**EXERCISE DETAILS:** The response must contain every line below in which "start" appears.

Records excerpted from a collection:
————

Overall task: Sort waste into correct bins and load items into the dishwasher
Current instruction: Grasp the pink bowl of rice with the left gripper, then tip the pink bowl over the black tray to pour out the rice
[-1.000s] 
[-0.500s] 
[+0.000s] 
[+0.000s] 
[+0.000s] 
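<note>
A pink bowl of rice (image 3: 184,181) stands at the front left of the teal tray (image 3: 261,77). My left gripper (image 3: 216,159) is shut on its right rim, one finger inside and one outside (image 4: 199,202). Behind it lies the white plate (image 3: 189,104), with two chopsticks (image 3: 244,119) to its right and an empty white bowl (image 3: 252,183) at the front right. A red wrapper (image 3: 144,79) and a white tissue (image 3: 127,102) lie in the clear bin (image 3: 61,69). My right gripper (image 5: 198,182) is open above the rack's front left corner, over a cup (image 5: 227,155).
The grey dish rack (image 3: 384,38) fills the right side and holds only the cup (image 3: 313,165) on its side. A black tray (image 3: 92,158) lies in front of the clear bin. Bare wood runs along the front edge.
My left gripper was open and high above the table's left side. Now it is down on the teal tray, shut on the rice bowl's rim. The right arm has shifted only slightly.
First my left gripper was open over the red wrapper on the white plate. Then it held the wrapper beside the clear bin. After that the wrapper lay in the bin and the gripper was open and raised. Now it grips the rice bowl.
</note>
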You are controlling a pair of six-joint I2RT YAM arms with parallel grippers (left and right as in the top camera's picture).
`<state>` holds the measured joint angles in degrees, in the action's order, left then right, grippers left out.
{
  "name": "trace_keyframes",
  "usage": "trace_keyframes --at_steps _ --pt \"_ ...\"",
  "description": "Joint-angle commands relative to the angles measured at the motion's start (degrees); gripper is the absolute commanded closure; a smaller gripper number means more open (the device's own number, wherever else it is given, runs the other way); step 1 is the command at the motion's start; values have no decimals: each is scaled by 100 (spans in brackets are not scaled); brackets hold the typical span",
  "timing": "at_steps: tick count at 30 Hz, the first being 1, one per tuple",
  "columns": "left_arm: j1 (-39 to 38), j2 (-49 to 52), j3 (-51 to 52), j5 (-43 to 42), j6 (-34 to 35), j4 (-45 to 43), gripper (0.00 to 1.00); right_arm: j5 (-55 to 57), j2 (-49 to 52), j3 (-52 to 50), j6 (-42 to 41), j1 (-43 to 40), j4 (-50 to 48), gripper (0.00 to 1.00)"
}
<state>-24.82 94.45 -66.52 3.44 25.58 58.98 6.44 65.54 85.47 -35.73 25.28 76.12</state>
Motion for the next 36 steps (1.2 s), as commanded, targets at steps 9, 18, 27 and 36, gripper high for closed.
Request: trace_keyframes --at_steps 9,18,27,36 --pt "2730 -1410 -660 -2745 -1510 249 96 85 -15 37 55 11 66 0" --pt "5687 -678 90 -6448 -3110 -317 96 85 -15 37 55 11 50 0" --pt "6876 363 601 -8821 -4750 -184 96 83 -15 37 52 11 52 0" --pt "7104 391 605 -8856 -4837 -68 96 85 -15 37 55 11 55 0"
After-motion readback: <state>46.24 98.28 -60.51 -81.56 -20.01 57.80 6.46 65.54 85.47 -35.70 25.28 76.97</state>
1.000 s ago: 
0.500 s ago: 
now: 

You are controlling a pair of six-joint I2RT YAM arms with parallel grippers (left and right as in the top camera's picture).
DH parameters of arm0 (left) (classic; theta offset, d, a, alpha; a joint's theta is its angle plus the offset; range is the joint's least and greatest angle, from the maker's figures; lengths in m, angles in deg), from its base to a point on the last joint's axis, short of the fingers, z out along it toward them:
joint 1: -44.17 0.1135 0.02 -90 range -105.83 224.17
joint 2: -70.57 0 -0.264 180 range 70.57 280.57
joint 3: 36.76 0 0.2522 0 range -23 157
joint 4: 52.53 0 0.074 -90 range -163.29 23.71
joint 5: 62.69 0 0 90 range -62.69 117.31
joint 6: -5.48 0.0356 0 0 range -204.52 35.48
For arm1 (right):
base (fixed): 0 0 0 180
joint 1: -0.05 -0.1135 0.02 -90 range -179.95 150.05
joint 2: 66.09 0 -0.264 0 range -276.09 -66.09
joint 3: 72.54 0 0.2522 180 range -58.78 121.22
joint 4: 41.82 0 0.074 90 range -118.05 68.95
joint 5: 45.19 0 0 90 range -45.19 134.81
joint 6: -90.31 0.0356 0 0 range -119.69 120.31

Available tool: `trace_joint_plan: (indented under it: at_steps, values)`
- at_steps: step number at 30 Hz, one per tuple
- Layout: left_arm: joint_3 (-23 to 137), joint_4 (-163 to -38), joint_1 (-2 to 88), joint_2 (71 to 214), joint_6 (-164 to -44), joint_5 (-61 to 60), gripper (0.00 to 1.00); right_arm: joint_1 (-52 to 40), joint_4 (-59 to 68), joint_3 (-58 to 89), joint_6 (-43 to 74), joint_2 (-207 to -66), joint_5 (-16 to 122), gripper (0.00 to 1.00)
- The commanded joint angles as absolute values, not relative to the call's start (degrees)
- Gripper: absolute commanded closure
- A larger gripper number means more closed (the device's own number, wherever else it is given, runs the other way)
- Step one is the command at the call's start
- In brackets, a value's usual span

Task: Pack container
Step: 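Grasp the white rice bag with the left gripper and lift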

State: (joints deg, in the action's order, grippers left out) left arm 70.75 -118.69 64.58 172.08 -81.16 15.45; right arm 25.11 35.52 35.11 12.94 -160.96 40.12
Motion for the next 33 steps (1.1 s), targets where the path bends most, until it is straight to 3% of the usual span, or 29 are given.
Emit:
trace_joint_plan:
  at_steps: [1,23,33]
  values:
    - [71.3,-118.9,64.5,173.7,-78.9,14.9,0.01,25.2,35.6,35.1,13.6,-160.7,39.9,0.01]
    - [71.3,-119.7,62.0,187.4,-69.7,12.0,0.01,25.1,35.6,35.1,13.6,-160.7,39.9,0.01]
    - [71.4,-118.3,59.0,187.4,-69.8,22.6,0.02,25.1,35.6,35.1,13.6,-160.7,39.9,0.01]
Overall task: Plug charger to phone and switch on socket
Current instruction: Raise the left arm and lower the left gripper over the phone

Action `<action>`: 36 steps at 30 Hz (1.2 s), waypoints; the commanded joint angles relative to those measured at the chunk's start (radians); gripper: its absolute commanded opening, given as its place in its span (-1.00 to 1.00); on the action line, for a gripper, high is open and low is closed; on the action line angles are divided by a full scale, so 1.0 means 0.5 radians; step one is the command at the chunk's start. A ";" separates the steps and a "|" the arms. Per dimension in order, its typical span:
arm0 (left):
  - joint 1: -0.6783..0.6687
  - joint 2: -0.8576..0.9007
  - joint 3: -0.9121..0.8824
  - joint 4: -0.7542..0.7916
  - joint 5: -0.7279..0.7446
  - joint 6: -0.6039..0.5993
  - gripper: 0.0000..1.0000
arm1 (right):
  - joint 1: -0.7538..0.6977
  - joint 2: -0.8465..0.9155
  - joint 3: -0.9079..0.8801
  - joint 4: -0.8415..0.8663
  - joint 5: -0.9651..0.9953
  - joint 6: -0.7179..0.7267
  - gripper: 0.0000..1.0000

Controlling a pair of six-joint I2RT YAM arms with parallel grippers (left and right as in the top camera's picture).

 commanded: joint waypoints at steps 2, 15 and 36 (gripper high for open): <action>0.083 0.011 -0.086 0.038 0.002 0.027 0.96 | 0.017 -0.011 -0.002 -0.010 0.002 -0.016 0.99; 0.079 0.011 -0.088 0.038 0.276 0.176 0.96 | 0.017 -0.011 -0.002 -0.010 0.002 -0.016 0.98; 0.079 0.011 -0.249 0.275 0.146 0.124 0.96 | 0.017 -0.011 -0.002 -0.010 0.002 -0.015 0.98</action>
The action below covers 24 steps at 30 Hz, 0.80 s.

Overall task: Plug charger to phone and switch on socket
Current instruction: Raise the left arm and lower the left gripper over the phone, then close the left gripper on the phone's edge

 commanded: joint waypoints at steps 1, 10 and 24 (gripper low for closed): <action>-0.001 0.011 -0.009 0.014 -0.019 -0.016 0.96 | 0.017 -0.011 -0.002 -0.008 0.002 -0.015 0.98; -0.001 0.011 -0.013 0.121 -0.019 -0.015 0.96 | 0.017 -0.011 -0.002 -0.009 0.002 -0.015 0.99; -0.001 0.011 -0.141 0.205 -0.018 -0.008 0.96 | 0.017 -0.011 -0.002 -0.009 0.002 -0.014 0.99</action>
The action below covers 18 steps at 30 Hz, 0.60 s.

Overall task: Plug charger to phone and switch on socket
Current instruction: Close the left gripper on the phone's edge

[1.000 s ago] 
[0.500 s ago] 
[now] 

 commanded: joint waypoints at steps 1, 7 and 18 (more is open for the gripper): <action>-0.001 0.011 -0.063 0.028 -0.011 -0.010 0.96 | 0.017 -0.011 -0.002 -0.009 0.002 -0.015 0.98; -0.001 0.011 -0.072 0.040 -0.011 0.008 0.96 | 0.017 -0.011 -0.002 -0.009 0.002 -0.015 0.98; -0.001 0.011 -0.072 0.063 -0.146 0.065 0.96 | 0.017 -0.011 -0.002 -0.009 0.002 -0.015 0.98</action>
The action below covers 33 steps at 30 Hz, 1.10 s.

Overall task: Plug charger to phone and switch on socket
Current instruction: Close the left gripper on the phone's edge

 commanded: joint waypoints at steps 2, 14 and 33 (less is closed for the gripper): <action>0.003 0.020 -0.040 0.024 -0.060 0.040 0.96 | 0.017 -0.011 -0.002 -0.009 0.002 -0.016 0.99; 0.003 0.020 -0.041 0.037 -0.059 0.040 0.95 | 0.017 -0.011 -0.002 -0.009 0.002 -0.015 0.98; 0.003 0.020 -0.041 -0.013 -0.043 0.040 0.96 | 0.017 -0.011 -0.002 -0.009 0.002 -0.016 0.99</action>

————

**SOLVED EXERCISE:**
  "description": "Joint-angle commands relative to the angles measured at the motion's start (degrees); gripper is the absolute commanded closure; a smaller gripper number means more open (the device's own number, wherever else it is given, runs the other way); step 1 is the command at the motion's start; values have no decimals: each is scaled by 100 (spans in brackets are not scaled); brackets hold the typical span",
- The commanded joint angles as absolute values, not relative to the call's start (degrees)
- Step one is the command at the call's start
Action `<action>`: 36 steps at 30 Hz (1.2 s), waypoints; the commanded joint angles relative to those measured at the chunk's start (radians); gripper: its absolute commanded opening, given as its place in its span (-1.00 to 1.00); on the action line, for a gripper, high is open and low is closed; on the action line angles are divided by a full scale, so 1.0 means 0.5 radians; step one is the command at the chunk's start. A ";" separates the steps and a "|" the arms. Per dimension in order, its typical span:

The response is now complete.